I wonder if Sister Joan thinks the world notices sisters more today because a handful of them are engaging in politics like “Nuns on the Bus,” or garnering headlines because they are publicly disagreeing with positions our bishops take on different moral issues like the HHS “reproductive services” mandate, or openly refusing to comply with CDF mandates.

In journalism class, we learned that normal events — like sisters supporting Church authority and teaching — don’t make news, whereas it is the unusual people and events that do make the headlines.

Sister Joan goes on to say that modern sisters “have given clear witness to contemplation, equality, and justice these last years,” implying that those qualities were missing in previous generations of sisters.

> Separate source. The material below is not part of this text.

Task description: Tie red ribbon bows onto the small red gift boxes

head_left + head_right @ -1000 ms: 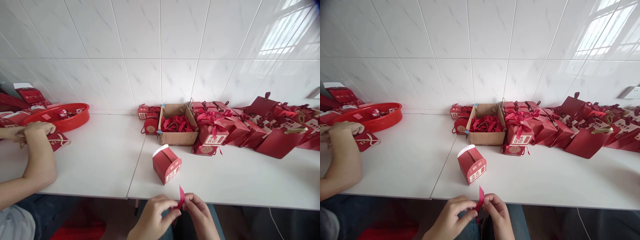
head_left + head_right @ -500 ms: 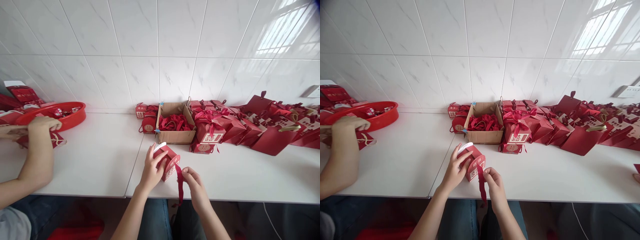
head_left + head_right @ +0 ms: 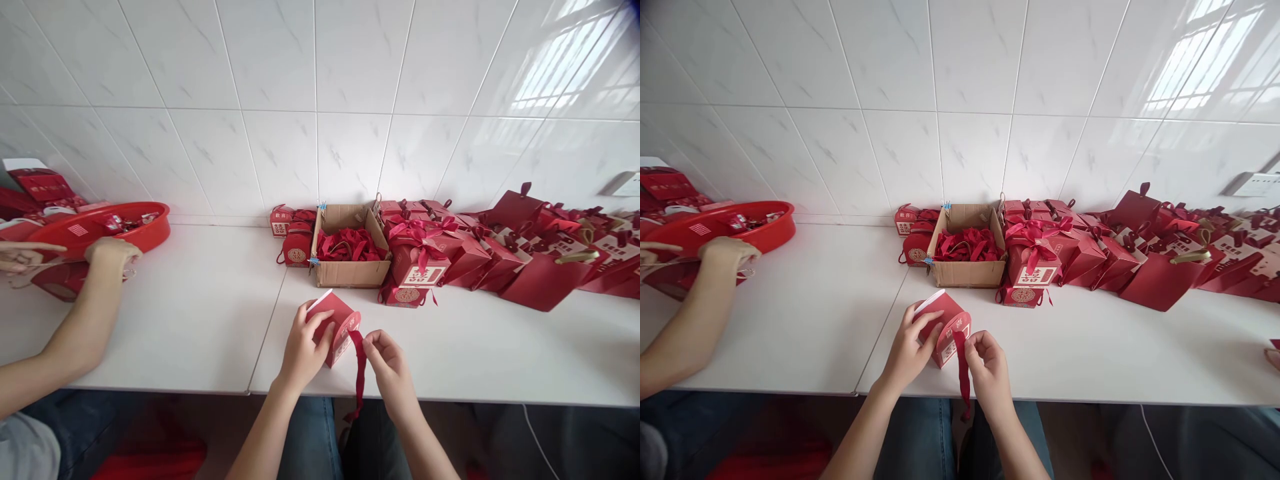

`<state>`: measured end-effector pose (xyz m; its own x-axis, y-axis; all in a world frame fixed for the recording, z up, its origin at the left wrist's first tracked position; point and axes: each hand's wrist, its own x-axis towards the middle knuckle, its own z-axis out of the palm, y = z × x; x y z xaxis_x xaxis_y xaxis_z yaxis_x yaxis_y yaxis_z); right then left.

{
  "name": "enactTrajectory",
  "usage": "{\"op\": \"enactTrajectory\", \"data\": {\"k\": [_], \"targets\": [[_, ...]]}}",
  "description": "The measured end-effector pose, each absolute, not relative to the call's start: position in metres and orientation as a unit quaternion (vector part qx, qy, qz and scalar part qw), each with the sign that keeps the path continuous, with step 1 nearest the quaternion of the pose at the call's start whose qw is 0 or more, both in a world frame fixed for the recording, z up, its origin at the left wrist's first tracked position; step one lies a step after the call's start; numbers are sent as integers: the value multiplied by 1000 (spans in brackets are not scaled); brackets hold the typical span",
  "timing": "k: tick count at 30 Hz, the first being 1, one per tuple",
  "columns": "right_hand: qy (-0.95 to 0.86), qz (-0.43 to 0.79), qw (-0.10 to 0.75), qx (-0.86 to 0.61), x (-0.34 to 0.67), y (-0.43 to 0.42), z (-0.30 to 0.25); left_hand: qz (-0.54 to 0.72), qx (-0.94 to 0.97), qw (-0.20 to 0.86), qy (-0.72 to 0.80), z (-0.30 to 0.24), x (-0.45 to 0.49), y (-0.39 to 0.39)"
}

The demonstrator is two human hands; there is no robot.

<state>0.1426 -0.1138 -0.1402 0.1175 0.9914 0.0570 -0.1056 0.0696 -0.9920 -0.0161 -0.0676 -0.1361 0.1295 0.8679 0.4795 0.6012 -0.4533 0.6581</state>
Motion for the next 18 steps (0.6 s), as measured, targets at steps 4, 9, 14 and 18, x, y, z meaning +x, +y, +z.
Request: {"op": "enactTrajectory", "data": {"k": [4, 9, 14, 18], "targets": [[-472, 466, 573, -482, 145, -116, -139, 428, 739, 167, 492, -136, -17, -72], [-476, 464, 567, -486, 146, -118, -139, 423, 741, 179, 490, -137, -18, -78], [-460, 473, 565, -496, 146, -122, -142, 422, 739, 188, 491, -136, -18, -84], [-453, 496, 557, -489, 145, -130, -139, 421, 736, 195, 494, -136, -18, -86]]}}
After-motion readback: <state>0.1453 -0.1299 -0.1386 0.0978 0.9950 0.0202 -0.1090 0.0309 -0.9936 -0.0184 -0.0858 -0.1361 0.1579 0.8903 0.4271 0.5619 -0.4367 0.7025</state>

Try telling that to the sisters I knew who marched from Selma with Martin Luther King Jr. Try telling that to the tens of thousands of sisters — both contemplative and apostolic — who have given their lives to pray for this wounded world and to lift up the poorest of the poor.

Also, try telling that to the young women entering non-LCWR religious orders because they want the classic model of religious life where sisters live and pray in community, exercise their apostolate in the name of the Church, embrace Church authority, and wear religious garb — while also service those in need.

A perfect example of this is right there in Nashville, at the motherhouse of the Dominican Sisters of St. Cecilia, who had to construct new buildings to accommodate their growing number of young sisters.

As she so often does, Sister Joan wrote that the LCWR-CDF situation boils down to “the question of the agency of women in a man’s church,” and she quotes at length fellow Benedictine Sister Mary Lou Kownacki, who strangely enough calls herself the “Old Monk” in her own blog.

Sister Mary Lou’s advice to LCWR is: “Go to the microphone and say: We believe in feminist theology and in women’s ordination; we believe in the rights of gay, lesbian and transgender population and we will continue to speak aloud on these issues. Respectfully, we will not comply with the order to submit names of speakers to our annual assembly to Vatican representatives for approval. If this means that the LCWR is no longer recognized by church authorities, so be it. Though we have given our lives to the church, we have not given our consciences to anyone but God. Though we recognize the legitimacy of church law, we believe it sometimes conflicts with the Gospel.”

I asked a sister I know who is in an LCWR-affiliated order what she thought of Sister Mary Lou’s advice.

“Who interprets the Gospel? LCWR?” she asked. “I don’t think so.

“Christ chose apostles, and Peter was invested with sacred power to lead. The gift of Church continues through time with the bishops worldwide in communion with the bishop of Rome, the successor of St. Peter.

“Unity of faith includes adhering to the Gospel as understood and taught by the Church. As religious, we collaborate with the bishops and give full assent in following Christ to bring about the Kingdom of God,” she concluded.

The question now is: Will LCWR members take Sisters Joan and Mary Lou’s advice to defy the Vatican? Or will they embrace and support the teaching authority of the church, as did the sisters who went before them? Perhaps we will know by the time the LCWR meeting concludes this weekend.